Красиво Средиземное море. Как манящая песнь сирены, очаровательна прозрачность его синих вод; прелестны очертания его берегов. Но море казалось слишком старым, слишком уж отдаленны по времени связанные с ним легенды; слишком уж седа история его, чтобы к ней можно было прикоснуться. Мы мысленно перенеслись в Карибское море, на отмели Сильвер Шоалс, на песчаные берега Кей Горда, усыпанные золотыми монетами. Горячая волна возбуждения вновь охватила нас. В глубине души мы оставались искателями сокровищ, и Карибское море, населенное привидениями пиратов, влекло нас сильнее, чем давно умершее прошлое неподвижного Средиземного моря.
XXI
Самые счастливые каникулы
Остров Андрос, 20 марта 1953 г.
«Уважаемый доктор Крайл! Я убежден, что Ваш приезд на Багамские острова в июне, как подсказывает мой опыт, доставит Вам большое удовольствие».

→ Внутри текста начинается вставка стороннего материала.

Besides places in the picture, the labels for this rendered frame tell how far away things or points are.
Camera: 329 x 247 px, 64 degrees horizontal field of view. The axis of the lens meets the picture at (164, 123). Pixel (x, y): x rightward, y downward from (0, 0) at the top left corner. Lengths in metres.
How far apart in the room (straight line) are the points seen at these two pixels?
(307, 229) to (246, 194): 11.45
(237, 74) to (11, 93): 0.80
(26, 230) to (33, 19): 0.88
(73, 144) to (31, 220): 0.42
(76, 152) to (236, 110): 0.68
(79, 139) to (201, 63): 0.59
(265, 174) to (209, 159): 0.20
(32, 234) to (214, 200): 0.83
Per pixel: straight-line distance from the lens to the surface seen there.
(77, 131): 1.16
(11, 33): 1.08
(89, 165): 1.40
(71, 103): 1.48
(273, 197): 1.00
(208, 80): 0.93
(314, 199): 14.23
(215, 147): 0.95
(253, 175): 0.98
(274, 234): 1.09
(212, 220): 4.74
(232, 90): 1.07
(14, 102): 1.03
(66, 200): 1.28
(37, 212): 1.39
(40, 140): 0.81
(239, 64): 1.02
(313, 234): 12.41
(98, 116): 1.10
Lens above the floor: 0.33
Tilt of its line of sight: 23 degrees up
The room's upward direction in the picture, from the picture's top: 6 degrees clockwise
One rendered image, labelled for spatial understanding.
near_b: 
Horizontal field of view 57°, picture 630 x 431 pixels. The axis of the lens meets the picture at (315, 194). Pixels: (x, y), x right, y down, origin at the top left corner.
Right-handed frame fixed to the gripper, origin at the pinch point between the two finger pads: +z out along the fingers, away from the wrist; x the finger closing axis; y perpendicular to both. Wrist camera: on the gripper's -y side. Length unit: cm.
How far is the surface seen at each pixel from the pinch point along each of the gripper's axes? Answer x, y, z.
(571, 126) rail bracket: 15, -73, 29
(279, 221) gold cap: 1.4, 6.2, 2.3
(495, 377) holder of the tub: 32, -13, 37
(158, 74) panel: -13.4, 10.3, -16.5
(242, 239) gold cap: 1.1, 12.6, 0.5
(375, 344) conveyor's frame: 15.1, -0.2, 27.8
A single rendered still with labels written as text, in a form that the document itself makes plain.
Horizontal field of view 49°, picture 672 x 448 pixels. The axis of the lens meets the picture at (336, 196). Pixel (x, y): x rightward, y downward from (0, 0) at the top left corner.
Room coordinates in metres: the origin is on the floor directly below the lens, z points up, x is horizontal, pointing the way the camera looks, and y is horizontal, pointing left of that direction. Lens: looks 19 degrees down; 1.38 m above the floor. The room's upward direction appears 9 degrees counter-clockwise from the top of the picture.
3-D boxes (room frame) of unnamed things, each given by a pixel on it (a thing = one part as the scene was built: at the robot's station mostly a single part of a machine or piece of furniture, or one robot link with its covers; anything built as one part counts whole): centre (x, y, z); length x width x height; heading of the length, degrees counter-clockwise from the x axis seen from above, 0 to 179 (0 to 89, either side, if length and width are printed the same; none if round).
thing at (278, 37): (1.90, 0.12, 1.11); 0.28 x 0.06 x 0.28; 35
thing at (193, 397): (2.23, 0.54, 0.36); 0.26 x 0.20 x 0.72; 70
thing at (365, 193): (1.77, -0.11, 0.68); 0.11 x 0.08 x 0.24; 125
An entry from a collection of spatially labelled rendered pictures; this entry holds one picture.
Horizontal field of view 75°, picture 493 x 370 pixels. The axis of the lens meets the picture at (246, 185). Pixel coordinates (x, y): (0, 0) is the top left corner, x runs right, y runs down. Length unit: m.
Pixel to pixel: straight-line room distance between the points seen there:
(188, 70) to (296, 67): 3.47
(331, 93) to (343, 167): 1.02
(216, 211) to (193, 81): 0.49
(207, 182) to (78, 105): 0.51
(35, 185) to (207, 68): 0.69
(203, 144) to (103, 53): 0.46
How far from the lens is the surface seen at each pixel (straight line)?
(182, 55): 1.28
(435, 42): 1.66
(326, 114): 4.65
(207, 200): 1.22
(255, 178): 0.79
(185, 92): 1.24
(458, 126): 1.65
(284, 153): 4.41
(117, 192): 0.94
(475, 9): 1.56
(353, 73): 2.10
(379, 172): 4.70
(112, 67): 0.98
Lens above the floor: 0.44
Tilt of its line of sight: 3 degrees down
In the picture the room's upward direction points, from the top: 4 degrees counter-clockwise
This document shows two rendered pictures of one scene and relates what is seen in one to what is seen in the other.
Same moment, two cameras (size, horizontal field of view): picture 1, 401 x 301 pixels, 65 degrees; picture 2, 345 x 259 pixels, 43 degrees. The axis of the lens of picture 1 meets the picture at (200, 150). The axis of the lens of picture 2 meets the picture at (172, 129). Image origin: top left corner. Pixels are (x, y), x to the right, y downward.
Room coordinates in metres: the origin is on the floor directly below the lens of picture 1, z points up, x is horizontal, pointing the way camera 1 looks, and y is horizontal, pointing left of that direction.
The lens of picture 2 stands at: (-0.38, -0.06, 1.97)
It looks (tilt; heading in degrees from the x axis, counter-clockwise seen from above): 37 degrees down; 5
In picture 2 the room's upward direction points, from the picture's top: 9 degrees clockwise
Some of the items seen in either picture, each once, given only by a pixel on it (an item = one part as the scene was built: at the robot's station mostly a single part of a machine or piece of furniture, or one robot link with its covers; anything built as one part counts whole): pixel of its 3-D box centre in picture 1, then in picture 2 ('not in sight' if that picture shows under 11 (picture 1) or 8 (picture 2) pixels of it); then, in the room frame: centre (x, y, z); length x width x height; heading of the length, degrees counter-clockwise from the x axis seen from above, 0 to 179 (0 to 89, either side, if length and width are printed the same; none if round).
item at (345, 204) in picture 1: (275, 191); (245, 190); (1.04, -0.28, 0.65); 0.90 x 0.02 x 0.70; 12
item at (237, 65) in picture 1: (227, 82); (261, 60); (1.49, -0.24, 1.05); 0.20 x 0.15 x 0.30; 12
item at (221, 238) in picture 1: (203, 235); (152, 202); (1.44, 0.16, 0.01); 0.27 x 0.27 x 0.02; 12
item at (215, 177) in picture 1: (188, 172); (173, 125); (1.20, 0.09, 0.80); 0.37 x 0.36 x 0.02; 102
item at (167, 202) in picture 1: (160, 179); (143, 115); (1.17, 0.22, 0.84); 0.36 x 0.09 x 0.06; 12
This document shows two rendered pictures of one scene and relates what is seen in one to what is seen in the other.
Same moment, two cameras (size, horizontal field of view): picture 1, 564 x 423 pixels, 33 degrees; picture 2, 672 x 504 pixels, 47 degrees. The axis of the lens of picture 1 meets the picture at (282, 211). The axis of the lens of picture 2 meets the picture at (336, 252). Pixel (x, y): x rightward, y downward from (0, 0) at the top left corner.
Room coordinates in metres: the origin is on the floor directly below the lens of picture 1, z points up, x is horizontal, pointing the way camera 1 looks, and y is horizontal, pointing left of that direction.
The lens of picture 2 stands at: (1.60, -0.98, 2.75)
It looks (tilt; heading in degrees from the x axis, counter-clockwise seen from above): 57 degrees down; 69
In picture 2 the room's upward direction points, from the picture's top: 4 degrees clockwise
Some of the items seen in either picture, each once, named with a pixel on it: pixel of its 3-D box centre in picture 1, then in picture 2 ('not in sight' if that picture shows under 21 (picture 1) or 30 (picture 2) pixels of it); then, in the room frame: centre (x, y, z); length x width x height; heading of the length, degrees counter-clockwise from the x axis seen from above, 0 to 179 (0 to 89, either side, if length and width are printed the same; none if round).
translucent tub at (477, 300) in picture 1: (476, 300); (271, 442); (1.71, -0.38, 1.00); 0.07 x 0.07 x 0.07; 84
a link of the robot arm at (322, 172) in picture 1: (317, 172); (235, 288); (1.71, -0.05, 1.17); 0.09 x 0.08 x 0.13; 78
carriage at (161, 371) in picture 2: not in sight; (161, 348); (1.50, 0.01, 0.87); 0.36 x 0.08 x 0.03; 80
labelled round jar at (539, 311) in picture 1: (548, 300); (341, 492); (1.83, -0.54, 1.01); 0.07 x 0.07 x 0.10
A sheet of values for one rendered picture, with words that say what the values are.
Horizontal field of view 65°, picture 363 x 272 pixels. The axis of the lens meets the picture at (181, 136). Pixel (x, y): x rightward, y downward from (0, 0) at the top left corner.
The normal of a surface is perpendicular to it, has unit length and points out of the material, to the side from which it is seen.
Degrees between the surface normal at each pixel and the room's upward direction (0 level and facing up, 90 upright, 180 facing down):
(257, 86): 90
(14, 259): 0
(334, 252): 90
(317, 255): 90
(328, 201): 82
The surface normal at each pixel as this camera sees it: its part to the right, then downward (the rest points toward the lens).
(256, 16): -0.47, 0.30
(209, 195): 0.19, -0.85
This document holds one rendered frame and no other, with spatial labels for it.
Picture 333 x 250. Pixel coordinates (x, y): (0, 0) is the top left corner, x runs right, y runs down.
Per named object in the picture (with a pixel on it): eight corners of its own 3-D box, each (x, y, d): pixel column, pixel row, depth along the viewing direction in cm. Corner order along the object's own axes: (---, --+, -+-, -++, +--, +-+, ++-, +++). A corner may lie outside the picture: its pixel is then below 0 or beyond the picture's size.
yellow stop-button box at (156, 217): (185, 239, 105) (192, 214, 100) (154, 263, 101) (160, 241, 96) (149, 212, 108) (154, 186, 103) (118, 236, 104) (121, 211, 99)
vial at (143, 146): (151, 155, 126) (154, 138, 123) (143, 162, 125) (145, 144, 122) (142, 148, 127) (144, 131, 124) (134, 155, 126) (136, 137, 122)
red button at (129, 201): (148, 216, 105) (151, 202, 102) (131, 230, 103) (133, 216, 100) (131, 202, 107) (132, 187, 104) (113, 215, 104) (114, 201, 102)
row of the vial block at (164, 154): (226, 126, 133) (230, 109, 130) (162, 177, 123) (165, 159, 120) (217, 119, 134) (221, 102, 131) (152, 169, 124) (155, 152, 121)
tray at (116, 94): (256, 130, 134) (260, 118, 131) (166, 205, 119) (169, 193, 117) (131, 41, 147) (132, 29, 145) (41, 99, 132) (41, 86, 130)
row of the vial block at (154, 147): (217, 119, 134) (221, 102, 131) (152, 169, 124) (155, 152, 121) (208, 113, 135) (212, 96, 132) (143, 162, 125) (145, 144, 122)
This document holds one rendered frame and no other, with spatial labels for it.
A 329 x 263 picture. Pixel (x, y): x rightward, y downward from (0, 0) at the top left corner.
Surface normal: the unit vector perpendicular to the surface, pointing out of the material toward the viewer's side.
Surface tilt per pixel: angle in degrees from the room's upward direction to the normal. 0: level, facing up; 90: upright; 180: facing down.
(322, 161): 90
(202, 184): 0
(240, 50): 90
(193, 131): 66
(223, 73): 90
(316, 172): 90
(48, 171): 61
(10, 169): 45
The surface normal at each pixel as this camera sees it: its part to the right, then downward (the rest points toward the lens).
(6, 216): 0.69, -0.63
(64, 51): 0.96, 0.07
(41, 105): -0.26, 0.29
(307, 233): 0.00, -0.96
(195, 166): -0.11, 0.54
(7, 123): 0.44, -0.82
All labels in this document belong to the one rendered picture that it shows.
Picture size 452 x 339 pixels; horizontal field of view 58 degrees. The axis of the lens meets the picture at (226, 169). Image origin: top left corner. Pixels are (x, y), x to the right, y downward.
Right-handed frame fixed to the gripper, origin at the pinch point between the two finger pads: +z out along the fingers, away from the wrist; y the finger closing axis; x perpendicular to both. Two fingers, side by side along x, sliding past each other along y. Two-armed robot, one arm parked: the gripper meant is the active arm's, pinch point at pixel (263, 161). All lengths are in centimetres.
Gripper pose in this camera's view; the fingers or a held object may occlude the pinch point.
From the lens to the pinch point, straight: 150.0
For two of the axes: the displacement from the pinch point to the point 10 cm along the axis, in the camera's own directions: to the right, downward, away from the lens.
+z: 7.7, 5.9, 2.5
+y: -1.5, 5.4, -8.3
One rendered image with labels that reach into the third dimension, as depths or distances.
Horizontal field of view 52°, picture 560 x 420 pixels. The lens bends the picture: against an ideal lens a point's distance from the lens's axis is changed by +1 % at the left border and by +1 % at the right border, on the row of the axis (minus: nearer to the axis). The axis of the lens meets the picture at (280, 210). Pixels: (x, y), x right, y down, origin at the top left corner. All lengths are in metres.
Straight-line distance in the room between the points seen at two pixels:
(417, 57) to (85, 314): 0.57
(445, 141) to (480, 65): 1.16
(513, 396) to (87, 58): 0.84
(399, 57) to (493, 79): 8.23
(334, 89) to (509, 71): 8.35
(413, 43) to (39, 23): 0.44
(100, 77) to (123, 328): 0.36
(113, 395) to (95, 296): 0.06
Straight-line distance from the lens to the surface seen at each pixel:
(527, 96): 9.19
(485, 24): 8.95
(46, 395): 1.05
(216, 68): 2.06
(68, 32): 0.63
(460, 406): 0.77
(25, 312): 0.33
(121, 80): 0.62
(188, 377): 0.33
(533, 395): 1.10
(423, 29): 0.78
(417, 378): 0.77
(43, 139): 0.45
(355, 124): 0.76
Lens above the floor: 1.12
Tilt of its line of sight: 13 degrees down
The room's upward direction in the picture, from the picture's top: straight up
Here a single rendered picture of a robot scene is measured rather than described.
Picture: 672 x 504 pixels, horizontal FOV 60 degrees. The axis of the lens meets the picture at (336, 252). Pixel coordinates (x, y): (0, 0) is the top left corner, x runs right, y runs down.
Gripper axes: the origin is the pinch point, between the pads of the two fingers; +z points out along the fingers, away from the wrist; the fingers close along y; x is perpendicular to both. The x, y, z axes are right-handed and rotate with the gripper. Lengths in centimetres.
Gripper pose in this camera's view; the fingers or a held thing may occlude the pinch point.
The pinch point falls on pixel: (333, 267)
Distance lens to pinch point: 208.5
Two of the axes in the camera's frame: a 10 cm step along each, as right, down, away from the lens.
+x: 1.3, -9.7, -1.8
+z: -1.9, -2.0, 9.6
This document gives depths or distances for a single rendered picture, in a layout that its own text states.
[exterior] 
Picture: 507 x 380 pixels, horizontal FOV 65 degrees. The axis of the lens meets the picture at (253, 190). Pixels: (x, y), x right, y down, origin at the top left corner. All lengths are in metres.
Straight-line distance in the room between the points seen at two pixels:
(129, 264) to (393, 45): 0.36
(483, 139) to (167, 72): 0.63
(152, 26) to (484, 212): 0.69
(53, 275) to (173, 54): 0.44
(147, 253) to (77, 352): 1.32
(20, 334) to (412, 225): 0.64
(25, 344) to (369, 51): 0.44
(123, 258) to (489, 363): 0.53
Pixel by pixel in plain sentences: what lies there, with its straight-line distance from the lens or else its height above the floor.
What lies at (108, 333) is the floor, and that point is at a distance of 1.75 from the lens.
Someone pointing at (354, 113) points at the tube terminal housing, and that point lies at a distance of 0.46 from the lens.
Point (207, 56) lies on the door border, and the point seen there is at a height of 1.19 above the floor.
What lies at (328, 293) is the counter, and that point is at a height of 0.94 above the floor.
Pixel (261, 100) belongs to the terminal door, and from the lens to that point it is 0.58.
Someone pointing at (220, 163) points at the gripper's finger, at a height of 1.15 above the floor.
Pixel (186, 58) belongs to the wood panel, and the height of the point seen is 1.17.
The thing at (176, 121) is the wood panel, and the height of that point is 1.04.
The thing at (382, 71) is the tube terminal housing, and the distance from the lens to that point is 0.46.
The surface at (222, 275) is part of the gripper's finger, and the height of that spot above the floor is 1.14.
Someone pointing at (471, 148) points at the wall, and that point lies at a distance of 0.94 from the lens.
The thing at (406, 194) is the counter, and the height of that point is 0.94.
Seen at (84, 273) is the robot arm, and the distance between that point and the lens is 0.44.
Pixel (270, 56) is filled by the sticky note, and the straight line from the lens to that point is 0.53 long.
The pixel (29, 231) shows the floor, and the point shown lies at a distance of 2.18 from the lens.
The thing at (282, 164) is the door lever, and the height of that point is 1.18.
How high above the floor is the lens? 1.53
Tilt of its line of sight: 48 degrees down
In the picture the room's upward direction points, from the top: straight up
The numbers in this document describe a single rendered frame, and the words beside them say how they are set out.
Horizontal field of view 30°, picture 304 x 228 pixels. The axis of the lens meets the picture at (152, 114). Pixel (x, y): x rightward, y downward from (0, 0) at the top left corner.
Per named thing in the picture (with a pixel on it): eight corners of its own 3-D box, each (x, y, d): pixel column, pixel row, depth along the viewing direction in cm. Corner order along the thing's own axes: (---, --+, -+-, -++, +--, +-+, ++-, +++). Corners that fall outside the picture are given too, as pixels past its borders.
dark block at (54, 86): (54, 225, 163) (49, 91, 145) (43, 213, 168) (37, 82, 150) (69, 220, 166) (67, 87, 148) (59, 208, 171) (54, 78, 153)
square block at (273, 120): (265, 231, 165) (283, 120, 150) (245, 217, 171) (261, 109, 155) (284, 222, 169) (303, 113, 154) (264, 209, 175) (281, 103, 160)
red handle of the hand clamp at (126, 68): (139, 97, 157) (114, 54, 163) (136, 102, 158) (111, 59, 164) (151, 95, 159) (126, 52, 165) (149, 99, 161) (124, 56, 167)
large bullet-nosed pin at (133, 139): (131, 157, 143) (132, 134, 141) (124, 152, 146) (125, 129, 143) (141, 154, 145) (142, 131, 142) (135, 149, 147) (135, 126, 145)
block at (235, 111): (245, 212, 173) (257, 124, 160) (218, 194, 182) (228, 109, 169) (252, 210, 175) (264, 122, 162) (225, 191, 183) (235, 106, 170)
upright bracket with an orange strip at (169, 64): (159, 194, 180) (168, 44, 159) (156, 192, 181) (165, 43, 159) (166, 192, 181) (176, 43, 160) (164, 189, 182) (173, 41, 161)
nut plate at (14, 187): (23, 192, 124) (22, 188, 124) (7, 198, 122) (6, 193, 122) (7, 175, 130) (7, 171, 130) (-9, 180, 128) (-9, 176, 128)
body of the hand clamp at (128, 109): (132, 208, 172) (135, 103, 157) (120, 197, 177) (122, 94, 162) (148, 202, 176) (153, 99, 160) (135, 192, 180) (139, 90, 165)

Так начиналось первое из серии соблазнительных писем, полученных от нашего друга капитана Джо Джонсона, жителя Багамских островов. Далее он писал, что «…узнал много интересных вещей во время рыбной ловли у рифа… Я Вам покажу несколько особых мест. Пушки, о которых Вы мечтаете, находятся у Стэниэд Крик. Одна из них лежит на глубине сорока футов. Многие другие — на глубине 15 футов и более. На Ред Рифе Вы не обнаружите остатков деревянного корпуса погибшего корабля, но пушек там достаточно…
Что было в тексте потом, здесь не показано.